Always Coming Back to You
A couple of days ago I found out that Brooks McNamara, one the most influential and supportive professors I had during my graduate studies at NYU, has died. I was saddened not only by the fact that he had been sick and passed away, but also because it took me a couple of weeks to hear that he died just a few days after Augusto Boal.
Brooks retired about a year after I started working on my PhD, so I was unable to have him supervise my work, which eventually moved away considerably from what it would have been with him. However, I will always treasure how he taught me that there's great significance in giving due importance to alternative performance forms, particularly popular entertainments. He also made me appreciate amateur performances much better than I ever could ever have done without his guidance. The very first piece of academic writing I published (a book chapter I co-wrote with Vicki Ann Cremona about carnival and panto in Malta under British rule) started out as a paper for one of his classes.
In many ways, my current research interest in Maltese music owes a great deal to Brooks McNamara. I can feel his guiding hand in several of my decisions as I think through a way to bring together my academic work with my passion for Maltese music, amateur performances, hybrid forms of entertainment, and the plethora of scattered documents in the archive I long to create for future generations.
My weekly Mużika Mod Ieħor podcast has become ground zero for all this, from my perspective. It is my notebook for the work that needs to be done to preserve and promote Maltese popular music. The 164th MMI podcast clearly demonstrates the broad spectrum of work that no radio station or record store in Malta really bothers to capture in any significant way.
Sasha Vella and Sam Hayman have released a number of new tracks on their website. Apparently a CD is in the works. I've had the great pleasure of playing their songs on previous MMI podcasts various other times. Sam even helped me out by pointing out a broken link on last week's show notes. You could say that my decision to play Nina as this week's opening song is simply a way to say thanks to Sam, or just another excuse to hear Sasha's lovely songs. Either way it's a win-win proposition.
Maltese-Australian singer Renee Cassar has finally released her debut album. If you follow the MMI podcasts regularly, you'll know that I've featured her songs on various previous editions. She is quite good and surprisingly makes for addictive listening. She has also produced a video for the song Dreary Day, which is one of the new songs on the album. I'm not sure why she's not well known in Malta yet. She produces exactly the kind of songs that Maltese radio stations like to play whenever they say they play Maltese music, without including any Maltese-language tracks on their playlists. Perhaps this album will finally get her the attention she deserves back on the rock.
I'm extremely pleased whenever a Maltese band that has been gigging for some time releases a recording. This is what happened a few days ago when the Retrophytes announced that they will be releasing their debut EP this summer. They're previewing a couple of tracks from this EP on their MySpace page. Virgin is the one I've selected to include on this week's podcast and it shows how and why the band keeps gathering a greater following with every live show they do. I have a feeling that they may be the next alternative Maltese band to go mainstream. If they do I'm sure more recordings will keep coming our way in the coming years. So it's all good.

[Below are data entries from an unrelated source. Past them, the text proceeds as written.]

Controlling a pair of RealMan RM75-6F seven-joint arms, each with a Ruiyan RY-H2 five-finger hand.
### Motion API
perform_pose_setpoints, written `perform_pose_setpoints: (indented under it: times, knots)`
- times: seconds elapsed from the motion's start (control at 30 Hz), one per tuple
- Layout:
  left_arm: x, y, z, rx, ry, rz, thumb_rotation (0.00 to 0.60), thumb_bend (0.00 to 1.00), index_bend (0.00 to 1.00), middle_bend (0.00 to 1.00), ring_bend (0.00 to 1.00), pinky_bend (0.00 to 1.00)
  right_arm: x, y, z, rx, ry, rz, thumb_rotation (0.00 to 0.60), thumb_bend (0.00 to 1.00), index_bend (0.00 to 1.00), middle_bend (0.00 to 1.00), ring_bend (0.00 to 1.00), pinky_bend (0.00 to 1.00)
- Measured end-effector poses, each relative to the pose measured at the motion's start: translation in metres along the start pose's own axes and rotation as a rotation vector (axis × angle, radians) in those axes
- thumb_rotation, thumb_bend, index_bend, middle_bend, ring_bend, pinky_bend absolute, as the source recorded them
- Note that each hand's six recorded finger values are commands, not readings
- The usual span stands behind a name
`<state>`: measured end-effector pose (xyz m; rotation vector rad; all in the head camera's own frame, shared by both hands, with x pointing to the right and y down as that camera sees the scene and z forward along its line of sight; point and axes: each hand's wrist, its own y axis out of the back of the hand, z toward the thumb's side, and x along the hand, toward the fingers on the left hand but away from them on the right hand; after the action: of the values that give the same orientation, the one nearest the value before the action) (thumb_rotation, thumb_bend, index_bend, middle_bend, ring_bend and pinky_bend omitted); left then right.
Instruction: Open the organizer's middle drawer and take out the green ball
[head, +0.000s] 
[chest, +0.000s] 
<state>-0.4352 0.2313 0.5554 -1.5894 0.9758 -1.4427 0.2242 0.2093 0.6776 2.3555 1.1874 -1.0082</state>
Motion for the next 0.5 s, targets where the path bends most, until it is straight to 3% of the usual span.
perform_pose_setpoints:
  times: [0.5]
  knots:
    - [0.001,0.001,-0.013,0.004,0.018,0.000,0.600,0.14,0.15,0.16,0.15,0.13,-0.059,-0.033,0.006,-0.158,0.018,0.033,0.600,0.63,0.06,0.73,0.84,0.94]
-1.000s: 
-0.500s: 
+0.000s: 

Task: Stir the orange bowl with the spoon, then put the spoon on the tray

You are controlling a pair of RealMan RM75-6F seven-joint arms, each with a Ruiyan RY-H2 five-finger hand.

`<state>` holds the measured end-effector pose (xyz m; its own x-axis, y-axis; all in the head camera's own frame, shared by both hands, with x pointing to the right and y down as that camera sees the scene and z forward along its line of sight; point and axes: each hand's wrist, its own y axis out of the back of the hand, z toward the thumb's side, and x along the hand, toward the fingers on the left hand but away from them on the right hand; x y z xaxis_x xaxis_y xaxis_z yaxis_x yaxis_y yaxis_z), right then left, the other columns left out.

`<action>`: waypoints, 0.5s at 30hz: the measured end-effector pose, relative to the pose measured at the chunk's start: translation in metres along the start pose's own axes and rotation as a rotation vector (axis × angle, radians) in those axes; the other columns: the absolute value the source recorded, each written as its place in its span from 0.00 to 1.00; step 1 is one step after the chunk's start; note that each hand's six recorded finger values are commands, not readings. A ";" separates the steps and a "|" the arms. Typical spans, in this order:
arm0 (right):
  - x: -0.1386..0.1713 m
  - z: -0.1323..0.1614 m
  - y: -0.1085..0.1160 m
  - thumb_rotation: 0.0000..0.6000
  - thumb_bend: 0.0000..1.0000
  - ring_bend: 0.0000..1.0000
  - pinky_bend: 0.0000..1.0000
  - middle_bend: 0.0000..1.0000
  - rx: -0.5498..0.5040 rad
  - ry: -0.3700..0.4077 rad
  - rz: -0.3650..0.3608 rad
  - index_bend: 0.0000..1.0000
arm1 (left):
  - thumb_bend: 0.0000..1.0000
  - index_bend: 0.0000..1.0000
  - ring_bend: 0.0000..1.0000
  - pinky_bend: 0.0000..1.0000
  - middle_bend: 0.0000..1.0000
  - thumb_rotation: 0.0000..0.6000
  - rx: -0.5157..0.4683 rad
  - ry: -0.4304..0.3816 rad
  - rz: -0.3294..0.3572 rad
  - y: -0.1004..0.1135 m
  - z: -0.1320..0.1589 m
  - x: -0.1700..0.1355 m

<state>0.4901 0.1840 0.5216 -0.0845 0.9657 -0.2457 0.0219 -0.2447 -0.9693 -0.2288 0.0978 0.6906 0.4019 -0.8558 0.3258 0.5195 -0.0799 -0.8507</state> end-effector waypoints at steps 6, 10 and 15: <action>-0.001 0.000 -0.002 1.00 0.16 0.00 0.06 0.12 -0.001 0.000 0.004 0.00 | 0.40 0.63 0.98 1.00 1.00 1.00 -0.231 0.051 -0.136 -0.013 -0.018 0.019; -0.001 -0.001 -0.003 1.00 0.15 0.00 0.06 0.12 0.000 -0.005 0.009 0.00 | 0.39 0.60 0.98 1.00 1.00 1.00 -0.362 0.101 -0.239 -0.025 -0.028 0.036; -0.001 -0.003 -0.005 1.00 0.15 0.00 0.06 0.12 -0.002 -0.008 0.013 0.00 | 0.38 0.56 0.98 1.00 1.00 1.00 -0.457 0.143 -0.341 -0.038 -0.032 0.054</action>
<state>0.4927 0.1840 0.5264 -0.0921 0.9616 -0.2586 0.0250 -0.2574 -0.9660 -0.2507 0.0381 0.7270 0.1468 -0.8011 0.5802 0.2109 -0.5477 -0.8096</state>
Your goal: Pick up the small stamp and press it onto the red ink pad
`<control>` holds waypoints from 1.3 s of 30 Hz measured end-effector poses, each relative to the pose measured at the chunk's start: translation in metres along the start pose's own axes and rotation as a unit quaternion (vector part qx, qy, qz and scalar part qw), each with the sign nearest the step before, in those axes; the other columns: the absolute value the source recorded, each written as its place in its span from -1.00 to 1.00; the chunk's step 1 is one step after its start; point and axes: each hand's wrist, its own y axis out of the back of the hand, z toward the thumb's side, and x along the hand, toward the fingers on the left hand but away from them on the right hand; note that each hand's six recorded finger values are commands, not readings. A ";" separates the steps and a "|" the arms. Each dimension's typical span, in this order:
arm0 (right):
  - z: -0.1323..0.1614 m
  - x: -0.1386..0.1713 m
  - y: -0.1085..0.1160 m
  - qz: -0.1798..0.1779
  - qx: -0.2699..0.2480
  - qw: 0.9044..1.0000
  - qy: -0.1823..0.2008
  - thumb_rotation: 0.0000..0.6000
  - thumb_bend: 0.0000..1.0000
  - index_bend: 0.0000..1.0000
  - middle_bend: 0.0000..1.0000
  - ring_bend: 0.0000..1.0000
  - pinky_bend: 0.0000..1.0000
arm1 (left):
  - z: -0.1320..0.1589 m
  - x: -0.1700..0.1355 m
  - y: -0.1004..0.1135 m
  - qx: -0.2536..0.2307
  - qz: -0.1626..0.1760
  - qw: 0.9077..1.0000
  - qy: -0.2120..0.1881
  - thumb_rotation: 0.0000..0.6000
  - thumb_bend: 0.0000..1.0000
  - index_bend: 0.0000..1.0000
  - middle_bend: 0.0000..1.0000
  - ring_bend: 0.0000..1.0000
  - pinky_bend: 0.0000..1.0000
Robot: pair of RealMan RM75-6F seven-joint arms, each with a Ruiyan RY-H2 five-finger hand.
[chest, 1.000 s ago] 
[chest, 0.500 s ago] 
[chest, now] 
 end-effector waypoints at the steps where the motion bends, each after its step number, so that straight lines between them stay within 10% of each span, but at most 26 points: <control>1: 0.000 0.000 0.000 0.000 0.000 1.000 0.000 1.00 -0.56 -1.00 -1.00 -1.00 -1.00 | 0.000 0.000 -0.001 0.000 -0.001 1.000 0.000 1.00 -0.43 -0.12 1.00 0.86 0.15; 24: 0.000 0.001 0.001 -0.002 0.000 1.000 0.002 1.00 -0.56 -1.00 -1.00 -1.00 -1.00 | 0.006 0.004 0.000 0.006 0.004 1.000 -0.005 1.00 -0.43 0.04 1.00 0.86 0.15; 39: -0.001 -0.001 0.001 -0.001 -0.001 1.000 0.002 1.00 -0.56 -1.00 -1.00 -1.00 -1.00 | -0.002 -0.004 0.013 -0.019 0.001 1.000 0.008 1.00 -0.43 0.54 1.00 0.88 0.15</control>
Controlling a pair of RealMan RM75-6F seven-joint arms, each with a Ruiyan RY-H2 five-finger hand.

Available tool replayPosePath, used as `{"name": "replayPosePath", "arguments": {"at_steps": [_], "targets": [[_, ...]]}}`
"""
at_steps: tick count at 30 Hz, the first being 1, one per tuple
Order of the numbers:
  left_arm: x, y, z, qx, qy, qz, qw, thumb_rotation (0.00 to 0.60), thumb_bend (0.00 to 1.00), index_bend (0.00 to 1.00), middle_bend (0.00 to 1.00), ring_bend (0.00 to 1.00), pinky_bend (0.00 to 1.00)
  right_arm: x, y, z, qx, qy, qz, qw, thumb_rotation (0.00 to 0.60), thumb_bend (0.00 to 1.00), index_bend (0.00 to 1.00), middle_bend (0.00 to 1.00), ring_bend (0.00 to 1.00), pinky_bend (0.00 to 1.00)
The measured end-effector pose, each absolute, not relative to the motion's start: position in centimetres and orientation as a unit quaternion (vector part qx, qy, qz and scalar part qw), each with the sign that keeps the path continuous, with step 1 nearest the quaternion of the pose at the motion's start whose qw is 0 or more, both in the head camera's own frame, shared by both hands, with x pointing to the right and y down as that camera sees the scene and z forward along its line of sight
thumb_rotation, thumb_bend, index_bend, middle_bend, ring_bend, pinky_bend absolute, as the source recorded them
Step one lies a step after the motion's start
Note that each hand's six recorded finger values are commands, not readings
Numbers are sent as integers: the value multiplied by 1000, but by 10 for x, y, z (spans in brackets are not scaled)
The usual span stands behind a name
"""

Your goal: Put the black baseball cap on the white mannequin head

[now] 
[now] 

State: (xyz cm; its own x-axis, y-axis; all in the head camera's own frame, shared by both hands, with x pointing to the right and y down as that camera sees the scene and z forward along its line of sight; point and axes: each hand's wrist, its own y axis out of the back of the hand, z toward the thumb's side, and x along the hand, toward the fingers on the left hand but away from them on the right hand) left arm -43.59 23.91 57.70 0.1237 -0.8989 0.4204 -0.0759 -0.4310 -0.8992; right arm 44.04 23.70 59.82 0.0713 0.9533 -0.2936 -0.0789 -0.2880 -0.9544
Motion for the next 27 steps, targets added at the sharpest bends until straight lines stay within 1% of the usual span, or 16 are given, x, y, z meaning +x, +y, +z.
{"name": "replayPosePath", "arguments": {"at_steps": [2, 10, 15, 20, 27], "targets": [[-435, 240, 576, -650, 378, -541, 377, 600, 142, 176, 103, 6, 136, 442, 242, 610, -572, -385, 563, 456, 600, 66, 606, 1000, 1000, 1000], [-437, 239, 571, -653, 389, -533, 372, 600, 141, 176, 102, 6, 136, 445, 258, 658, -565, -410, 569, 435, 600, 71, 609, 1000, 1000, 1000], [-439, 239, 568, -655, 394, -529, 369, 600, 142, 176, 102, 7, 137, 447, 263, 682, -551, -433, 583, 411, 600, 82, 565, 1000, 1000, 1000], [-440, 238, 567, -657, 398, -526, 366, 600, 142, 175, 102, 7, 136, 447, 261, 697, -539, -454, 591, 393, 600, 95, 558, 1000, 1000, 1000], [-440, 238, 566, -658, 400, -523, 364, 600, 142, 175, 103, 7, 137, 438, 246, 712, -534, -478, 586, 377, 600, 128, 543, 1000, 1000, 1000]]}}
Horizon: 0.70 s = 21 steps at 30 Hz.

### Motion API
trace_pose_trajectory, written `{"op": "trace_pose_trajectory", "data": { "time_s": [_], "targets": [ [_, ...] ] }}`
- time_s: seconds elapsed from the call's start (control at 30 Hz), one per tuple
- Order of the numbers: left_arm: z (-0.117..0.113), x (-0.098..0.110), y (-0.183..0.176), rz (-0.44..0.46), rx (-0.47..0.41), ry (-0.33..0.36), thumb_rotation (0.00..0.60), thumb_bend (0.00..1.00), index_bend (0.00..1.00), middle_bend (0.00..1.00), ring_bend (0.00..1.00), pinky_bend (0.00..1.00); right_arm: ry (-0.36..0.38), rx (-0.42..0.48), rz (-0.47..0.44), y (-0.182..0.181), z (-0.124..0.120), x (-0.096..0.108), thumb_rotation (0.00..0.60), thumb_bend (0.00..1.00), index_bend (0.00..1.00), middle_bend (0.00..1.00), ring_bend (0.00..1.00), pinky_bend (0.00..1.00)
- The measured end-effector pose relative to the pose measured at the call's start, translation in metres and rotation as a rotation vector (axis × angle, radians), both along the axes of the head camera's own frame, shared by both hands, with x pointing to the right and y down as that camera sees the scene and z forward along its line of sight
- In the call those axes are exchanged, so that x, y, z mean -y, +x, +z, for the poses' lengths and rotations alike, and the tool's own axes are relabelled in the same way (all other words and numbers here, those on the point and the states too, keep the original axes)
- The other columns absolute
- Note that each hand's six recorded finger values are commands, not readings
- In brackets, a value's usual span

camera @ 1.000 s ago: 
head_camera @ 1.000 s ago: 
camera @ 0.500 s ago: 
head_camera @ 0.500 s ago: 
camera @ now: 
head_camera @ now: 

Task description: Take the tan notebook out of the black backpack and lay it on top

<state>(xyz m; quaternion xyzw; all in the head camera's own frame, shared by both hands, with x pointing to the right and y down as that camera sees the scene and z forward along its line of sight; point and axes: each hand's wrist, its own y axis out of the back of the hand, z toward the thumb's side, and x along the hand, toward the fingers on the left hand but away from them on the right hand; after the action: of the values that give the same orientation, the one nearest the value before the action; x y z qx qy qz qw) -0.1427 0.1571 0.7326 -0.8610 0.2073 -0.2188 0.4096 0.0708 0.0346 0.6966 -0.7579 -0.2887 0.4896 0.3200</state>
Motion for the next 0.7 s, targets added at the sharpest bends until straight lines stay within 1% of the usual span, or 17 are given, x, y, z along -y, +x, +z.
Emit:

Anyone living in Malta this weekend shouldn't miss this year's edition of the GħanaFest at the Argotti Gardens in Floriana. With tickets at just €2 it's almost as if there's no entrance fee. Festival coordinator Ruben Zahra has assembled an amazing programme featuring three consective evenings of traditional Maltese għana, contemporary Maltese folk, and various guest acts from around the Mediterranean. In marking this event on my podcast, I've included a track by his own band Nafra called Tlaqna.
The amazing Brikkuni will be playing at GħanaFest tomorrow at 8:45pm. I'm sure many of their fans will be heading out to the Argotti Gardens for this concert. In the process they will also be exposed to all sorts of other delights during the last day of this 3-day festival. Brikkuni's L-Eletti is a very appropriate way to close this week's podcast as we enter the final week of electoral campaigning ahead of next weekend's European Parliament and Local Council elections.